ACTIVITY: Go line by line through the data and copy those with the word "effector".

== DATA EXTRACT

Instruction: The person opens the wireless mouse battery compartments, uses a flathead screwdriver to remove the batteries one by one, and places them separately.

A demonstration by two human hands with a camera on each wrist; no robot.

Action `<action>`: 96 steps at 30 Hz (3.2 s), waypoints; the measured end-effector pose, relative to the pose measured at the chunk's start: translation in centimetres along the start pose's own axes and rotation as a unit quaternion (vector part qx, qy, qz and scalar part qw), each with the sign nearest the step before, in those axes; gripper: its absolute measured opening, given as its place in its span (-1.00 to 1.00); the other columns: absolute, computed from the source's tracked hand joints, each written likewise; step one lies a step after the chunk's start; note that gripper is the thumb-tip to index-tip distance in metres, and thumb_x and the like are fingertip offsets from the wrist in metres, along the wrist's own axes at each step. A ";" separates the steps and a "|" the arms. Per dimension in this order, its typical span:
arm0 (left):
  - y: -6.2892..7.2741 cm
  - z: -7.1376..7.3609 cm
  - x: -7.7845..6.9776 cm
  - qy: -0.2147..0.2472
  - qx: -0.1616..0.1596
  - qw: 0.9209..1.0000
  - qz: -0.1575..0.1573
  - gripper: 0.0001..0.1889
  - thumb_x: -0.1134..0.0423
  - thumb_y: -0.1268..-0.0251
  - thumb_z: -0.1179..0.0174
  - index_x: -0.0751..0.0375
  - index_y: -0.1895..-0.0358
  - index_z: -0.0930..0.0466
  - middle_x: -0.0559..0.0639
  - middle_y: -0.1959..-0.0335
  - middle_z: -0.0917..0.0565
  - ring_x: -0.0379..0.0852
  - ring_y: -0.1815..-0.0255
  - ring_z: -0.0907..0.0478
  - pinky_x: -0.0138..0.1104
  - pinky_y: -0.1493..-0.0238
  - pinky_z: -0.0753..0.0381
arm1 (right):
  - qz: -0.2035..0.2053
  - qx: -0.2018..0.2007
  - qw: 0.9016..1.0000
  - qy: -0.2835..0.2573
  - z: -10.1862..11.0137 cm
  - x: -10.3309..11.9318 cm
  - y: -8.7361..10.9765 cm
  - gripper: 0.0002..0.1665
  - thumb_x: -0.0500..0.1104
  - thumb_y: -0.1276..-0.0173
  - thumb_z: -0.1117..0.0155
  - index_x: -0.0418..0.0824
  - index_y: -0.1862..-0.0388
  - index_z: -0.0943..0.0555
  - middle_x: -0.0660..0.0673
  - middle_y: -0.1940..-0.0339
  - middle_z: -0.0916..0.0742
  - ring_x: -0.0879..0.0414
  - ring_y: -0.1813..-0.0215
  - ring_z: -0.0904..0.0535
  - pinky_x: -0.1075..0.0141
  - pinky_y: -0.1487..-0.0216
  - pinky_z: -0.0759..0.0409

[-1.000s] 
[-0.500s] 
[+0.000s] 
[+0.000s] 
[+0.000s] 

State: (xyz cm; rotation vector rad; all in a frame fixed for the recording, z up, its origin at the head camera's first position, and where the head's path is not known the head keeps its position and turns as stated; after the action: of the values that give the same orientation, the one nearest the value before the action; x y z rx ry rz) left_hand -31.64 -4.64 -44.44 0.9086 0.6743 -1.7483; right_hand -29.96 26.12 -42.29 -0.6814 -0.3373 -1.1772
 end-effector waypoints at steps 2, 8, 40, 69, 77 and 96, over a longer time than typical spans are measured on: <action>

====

COMPLETED EXERCISE:
Action `<action>`: 96 steps at 30 Hz (3.2 s), waypoints; the measured end-effector pose, relative to the pose measured at the chunk's start: translation in centimetres along the start pose's own axes and rotation as a unit quaternion (vector part qx, qy, qz and scalar part qw), each with the sign nearest the step before, in those axes; gripper: its absolute measured opening, given as its place in its span (-1.00 to 1.00); the other columns: absolute, computed from the source's tracked hand joints, each written likewise; step one lies a step after the chunk's start; note that gripper is the thumb-tip to index-tip distance in metres, and thumb_x and the like are fingertip offsets from the wrist in metres, along the wrist's own axes at each step. A ";" separates the steps and a "|" the arms. Per dimension in this order, its typical span:
 end-effector waypoints at steps 2, 8, 40, 69, 77 and 96, over a longer time than typical spans are measured on: <action>

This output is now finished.